Abstract
Context
Trophic cascade theory predicts that predators indirectly benefit plants by limiting herbivore consumption. As humans have removed large predators from most terrestrial ecosystems the effect of their absence is unrecognized.
Objectives
A manipulation of dingo populations across Australia’s dingo-proof fence, within the Strzelecki Desert, was used to assess how predator absence has altered vegetation cover dynamics at landscape and site scales.
Methods
Landscape-scale analysis used Landsat fractional vegetation cover time series statistics to classify landforms and examine vegetation dynamics either side of the dingo fence.

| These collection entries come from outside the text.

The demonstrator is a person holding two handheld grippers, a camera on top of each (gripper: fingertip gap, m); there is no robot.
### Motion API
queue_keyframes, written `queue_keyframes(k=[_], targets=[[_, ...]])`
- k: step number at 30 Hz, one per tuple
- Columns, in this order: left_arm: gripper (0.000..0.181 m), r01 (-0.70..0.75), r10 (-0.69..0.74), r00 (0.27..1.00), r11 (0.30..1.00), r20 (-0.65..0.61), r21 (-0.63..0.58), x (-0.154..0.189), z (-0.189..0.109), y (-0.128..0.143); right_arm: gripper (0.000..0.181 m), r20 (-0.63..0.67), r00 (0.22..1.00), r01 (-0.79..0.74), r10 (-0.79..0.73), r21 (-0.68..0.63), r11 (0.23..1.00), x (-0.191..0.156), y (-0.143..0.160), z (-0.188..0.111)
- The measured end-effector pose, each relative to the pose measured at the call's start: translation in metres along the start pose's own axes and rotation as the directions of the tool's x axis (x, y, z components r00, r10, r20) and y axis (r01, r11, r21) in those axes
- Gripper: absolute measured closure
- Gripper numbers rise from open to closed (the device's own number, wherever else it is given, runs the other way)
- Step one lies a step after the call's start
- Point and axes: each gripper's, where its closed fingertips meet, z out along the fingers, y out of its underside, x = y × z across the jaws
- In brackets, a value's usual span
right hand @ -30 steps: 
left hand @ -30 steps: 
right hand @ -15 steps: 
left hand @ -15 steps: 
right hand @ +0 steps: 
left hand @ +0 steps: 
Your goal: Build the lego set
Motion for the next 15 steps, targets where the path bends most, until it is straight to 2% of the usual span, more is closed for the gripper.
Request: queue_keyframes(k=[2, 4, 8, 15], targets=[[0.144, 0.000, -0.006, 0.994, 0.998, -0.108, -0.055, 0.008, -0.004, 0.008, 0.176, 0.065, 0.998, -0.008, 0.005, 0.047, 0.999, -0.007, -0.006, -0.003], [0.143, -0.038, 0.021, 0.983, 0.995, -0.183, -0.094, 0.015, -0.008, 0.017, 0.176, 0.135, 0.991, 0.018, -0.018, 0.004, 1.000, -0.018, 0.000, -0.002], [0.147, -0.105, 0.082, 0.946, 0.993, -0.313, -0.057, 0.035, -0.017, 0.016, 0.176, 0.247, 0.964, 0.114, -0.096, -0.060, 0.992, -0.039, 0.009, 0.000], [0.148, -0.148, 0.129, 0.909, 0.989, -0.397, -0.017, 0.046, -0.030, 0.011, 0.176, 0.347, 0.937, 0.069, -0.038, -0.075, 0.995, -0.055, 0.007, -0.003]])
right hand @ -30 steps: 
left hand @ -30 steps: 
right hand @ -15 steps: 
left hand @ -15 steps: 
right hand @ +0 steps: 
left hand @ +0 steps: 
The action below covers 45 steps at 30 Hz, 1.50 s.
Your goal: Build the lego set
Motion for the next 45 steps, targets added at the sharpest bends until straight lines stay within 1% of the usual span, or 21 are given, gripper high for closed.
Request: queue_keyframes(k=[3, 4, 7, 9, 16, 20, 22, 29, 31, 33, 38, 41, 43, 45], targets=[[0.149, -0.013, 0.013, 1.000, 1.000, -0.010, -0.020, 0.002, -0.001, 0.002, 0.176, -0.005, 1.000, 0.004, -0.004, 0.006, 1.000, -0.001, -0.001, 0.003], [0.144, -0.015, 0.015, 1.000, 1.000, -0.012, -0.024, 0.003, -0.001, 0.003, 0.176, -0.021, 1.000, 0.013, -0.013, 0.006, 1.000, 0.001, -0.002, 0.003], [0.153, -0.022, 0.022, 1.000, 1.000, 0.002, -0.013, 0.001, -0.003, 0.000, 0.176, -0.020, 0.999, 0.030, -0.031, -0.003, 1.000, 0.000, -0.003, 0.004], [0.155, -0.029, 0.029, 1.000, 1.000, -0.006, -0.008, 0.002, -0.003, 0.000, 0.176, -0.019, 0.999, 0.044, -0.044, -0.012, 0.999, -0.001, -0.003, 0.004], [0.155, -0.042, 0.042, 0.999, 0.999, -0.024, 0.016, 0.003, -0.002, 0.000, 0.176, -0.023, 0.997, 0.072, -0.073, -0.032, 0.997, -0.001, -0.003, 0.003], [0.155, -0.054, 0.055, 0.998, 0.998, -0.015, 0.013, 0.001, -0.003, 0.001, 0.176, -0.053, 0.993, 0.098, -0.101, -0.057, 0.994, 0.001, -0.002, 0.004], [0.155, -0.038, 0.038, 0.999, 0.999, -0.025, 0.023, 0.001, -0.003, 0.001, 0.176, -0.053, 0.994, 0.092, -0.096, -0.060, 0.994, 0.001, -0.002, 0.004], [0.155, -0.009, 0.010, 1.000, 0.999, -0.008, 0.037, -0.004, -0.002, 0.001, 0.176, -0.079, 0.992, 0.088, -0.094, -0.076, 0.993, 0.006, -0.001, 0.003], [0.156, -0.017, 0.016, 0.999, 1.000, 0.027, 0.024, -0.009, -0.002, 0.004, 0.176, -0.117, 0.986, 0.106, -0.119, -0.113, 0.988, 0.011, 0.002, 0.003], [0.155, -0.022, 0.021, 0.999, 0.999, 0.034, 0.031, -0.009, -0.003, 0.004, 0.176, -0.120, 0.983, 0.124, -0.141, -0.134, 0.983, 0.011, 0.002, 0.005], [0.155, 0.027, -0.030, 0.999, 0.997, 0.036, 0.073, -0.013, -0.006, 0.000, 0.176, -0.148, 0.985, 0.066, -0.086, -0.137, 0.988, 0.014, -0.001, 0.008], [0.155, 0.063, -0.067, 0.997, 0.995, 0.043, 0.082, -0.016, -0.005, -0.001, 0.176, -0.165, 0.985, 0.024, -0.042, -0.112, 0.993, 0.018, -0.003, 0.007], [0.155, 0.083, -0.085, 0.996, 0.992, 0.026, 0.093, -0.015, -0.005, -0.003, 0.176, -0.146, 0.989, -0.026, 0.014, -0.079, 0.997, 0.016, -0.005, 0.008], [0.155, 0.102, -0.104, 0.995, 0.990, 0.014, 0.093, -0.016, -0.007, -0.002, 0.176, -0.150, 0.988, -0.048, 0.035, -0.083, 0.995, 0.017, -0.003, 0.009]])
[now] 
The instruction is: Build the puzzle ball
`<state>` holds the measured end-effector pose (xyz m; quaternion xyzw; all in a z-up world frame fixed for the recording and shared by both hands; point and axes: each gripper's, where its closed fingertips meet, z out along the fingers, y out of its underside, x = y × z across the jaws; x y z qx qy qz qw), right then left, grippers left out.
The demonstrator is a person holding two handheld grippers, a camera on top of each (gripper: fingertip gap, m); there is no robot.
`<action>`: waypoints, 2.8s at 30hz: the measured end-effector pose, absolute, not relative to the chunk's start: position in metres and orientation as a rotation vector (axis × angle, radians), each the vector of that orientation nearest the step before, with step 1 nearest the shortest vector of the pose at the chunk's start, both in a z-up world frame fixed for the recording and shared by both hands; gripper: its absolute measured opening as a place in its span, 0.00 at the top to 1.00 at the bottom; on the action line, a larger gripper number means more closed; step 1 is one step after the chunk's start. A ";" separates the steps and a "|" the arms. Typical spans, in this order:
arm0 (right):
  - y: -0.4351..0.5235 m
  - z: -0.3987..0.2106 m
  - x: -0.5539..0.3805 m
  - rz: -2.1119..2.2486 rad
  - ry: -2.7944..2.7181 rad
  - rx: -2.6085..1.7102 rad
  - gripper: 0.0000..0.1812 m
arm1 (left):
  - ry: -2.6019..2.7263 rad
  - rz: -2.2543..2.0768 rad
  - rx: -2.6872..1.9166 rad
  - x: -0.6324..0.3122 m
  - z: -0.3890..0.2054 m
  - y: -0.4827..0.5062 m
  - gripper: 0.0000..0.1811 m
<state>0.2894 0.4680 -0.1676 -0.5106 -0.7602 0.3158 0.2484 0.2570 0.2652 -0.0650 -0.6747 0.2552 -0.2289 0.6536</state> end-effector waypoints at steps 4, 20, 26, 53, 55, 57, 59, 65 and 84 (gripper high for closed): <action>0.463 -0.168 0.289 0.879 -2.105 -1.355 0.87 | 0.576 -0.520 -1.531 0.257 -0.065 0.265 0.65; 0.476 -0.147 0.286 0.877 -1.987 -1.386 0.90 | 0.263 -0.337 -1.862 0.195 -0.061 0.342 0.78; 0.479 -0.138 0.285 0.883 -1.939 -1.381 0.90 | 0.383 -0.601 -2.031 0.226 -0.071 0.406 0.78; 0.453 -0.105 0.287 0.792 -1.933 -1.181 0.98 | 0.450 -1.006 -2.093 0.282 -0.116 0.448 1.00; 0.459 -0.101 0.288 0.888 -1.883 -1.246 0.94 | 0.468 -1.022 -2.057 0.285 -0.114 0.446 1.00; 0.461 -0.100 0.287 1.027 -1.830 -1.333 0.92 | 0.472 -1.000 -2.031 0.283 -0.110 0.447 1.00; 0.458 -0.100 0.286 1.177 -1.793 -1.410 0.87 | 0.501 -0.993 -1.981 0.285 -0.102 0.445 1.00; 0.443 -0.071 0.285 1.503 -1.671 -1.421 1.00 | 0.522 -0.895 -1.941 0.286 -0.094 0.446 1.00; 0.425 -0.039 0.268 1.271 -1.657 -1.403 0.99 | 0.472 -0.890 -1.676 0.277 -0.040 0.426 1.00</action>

Generalised additive models were used to analyse the influence of predator absence on site-scale observations of fauna abundance and vegetation cover.
Results
The location of the dingo fence was visible as a change in both the standard deviation and maximum of non-photosynthetic vegetation (NPV) cover (e.g. wood and dry leaves) over 32 years (1988–2020). On average, NPV cover of swales decreased in the standard deviation by 1.4% and in the maximum by 5.0% where dingo abundance was reduced. The differences were consistent with suppressed vegetation growth following rainfall, due to high grazing pressure, where predators were rare. The landscape-scale analysis was supported by site-scale observations.
Conclusions
The influence of the trophic cascade was observable at both the landscape and site scales, suggesting that apex predator removal has significantly affected the arid ecosystem’s responses to resource pulses. Analogous effects may exist across the large areas of the planet over which apex predators have been extirpated.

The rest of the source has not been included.